# Jan/Feb 2012 puppy owners, please check in!



## Sunflowers (Feb 17, 2012)

Soooo, now that we are all(hopefully) past the land shark phase, how are you and your puppies doing?

Hans turns 9 months in about a week. I can't believe he is close to one year old!

I am typing on my phone and that is difficult, but I will post a full update when I have access to a keyboard.

He has changed a lot, not only physically but mentally, as well. And I... Well, I just keep loving and being amazed by him every day. I am so glad for the privilege of having him in my life. 

How about you?


----------



## llombardo (Dec 11, 2011)

Mine just turned a year a month ago. I had no idea what I was getting into when I decided that I wanted a GSD It has been a learning process, one that I will use on any GSD I get in the future. Mine didn't go through the landshark phase. She did try to bite us, but that ended after about a week. I think that has a lot to do with my other dogs..they continued to teach her what she would have been taught if she was still with her littermates. They all took to each other right away After I got through the potty training phase(this was a nightmare) we were on the same page. Physically she has changed quite a bit and I was surprised at how much black she lost. I'm also sure she is not done changing, I can still see where some tan is coming in. Mentally she has always been smart and eager to learn. Because of this I have continued her education, she enjoys going to school. She is quiet and focused, very rarely barks and when she does I pay attention. When she loves someone they know it. She is good with other dogs of all sizes, cats, kids, people, just everything. I don't know where she came from, but whatever they did they did right. She has the perfect temperament and her nerves are as solid as a rock...we just conquered the only evil thing that existed in her mind..the vacuum Now she follows me around while I vacuum, yep that was our biggest hurdle. I adore her, she is an amazing dog with amazing character. Because of her I will have another GSD. I also feel blessed to have her in my life.


----------



## Jag (Jul 27, 2012)

Can you guys post pics with your updates? Maybe a pic of when you first got your pup and a recent photo? Thanks!


----------



## TrentL (May 10, 2011)

We should do the same thing for June July August or something like hat seems like alot of us.

I second photis


----------



## Shade (Feb 20, 2012)

Good, finally having more good then bad days  He listens 90% of the time immediately, I decided to take a break from formal training with a teacher but will doing his intermediate training very soon. I'm currently working on "play dead" with him as his next trick

He's really a fantastic dog and everything I hoped for  Fantastic to train, rock steady personality, and extremely intelligent :wub:

He went through a bit of a bad spell when he hit 8 months, apparently that's when they get their second dose of intense hormones. For a period of a week he became very unruly and too dominate to bring to the dog park, I live with my sister and while he behaved for me even during that time she found him very tough to handle. I had to come to a hard decision and scheduled his neuter for next month, he'll be ten months and I was never planning on breeding him anyways and my contract with the breeder requires him to be neutered by one year. For the sake of peace with my sister I didn't see a point to wait the extra two months. 

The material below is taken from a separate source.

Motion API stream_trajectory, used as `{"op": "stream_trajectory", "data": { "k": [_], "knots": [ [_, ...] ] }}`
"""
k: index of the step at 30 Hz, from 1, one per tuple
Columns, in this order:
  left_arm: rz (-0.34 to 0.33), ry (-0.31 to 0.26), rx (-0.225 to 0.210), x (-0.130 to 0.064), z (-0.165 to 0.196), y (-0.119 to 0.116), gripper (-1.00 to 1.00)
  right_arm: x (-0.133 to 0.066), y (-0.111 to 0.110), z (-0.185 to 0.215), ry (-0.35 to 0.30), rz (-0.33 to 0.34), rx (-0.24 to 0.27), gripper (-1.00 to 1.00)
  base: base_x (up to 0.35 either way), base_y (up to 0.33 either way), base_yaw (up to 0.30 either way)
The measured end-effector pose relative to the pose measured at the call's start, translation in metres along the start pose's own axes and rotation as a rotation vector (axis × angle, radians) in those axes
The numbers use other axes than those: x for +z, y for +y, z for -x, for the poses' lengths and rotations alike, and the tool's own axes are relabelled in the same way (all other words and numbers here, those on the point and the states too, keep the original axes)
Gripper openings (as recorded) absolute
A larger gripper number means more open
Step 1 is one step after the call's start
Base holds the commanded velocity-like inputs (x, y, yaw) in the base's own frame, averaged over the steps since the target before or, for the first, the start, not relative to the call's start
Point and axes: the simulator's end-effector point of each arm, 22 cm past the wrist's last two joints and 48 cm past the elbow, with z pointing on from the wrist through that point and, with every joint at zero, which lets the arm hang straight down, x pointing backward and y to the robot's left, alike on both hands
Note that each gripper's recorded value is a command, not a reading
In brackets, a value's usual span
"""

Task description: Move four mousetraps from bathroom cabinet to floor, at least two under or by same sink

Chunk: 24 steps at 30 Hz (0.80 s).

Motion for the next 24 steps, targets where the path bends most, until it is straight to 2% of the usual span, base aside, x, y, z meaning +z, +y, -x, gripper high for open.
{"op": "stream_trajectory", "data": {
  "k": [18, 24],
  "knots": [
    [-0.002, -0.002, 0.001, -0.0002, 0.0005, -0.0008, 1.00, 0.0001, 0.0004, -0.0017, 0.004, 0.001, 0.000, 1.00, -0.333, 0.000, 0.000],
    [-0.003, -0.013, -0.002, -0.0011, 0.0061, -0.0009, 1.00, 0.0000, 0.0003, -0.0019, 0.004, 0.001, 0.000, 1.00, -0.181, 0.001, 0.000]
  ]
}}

As for photos of when he was younger to now

9 weeks










7.5 months










8.5 months with Jazzy


----------



## gmcwife1 (Apr 5, 2012)

Nita is doing great and YEAH we made it throught the landshark phase!!!

She is 8 months old now (1/26 birthday) and we really enjoy her. Our 13 yr old is in charge of her training since Nita is her 4-H dog. They did really well at fair this year - blue in showmanship (junior handling) and a blue and 1st in beginning obedience.

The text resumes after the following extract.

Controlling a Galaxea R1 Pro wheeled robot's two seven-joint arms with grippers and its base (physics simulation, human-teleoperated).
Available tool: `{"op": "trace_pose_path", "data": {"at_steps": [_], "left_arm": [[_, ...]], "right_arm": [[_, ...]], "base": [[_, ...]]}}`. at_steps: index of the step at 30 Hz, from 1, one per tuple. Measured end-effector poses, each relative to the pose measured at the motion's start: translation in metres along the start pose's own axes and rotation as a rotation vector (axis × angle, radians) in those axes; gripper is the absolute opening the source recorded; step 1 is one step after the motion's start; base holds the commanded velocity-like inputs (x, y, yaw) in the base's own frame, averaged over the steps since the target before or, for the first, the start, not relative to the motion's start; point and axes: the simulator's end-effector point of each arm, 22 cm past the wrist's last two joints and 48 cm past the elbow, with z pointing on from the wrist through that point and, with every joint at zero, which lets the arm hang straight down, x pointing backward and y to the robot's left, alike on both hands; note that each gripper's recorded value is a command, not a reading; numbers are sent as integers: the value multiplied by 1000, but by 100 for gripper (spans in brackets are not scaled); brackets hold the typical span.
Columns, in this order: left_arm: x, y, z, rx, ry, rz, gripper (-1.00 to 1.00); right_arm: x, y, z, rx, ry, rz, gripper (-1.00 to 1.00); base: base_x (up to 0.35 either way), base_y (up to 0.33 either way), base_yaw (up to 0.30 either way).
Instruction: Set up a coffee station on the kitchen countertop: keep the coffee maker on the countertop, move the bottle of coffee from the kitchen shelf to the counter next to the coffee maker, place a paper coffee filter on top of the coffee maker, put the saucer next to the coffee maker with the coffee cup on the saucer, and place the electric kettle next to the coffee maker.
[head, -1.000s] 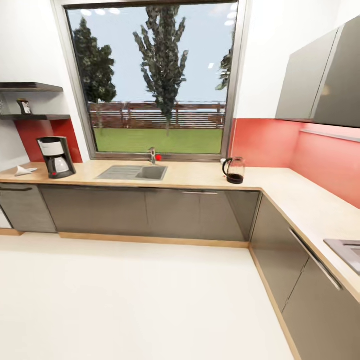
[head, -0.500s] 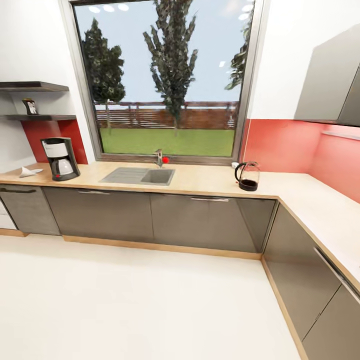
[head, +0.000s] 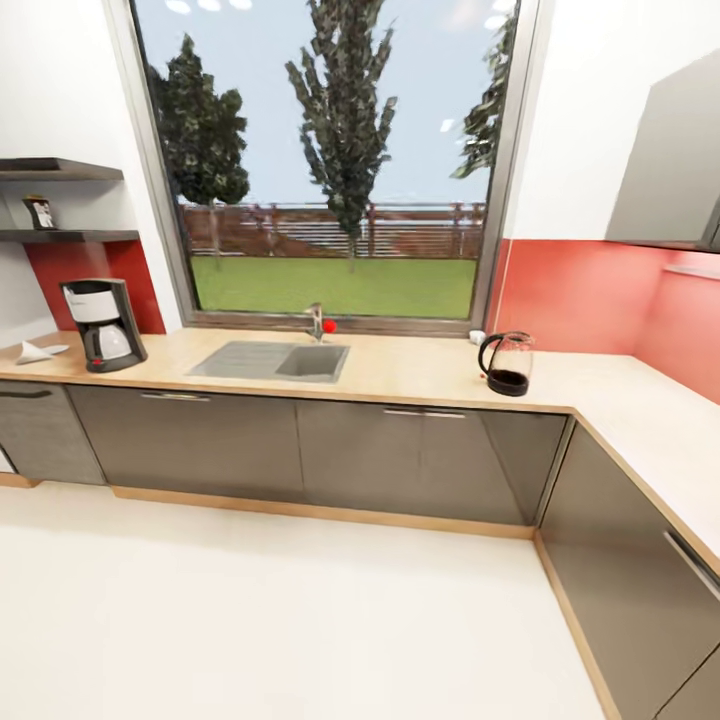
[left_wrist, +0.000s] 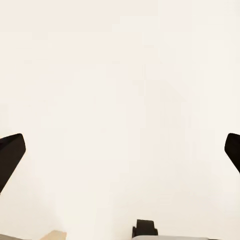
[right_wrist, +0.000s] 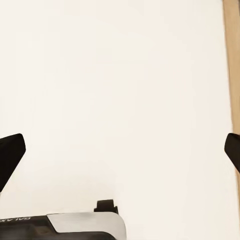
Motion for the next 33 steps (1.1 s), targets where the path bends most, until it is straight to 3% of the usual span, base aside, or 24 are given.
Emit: {"op": "trace_pose_path", "data": {"at_steps": [15, 33], "left_arm": [[1, 1, 0, -1, 1, 1, 100], [1, 5, 0, -6, 1, 2, 100]], "right_arm": [[0, 0, 0, 0, 1, -1, 100], [0, 0, 0, 0, 1, -1, 100]], "base": [[338, 0, 23], [338, 8, 251]]}}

We took September off from formal training classes and are getting ready to start back up in obedience this month. Sabrina is talking about starting her in rally 

Nita had a great day yesterday - she went to the dog park on the beach in the morning and then had a puppy play date with her bff in the afternoon


----------



## Jag (Jul 27, 2012)

Shade, what a beautiful boy! :wub:
gmcwife1- sounds like an excellent program! You must be very proud of daughter and dog!!


----------



## Shade (Feb 20, 2012)

Jag said:


> Shade, what a beautiful boy! :wub:
> gmcwife1- sounds like an excellent program! You must be very proud of daughter and dog!!


Thank you 



gmcwife1 said:


> Nita is doing great and YEAH we made it throught the landshark phase!!!
> 
> She is 8 months old now (1/26 birthday) and we really enjoy her. Our 13 yr old is in charge of her training since Nita is her 4-H dog. They did really well at fair this year - blue in showmanship (junior handling) and a blue and 1st in beginning obedience.
> 
> ...


Wow, she's doing awesome!


----------



## TimberGSD2 (Nov 8, 2011)

Miss Milla will be 8 months this week! I cannot believe how much she has grown and changed. Yesterday she helped me paint my chicken coop. They are both now "Fog". 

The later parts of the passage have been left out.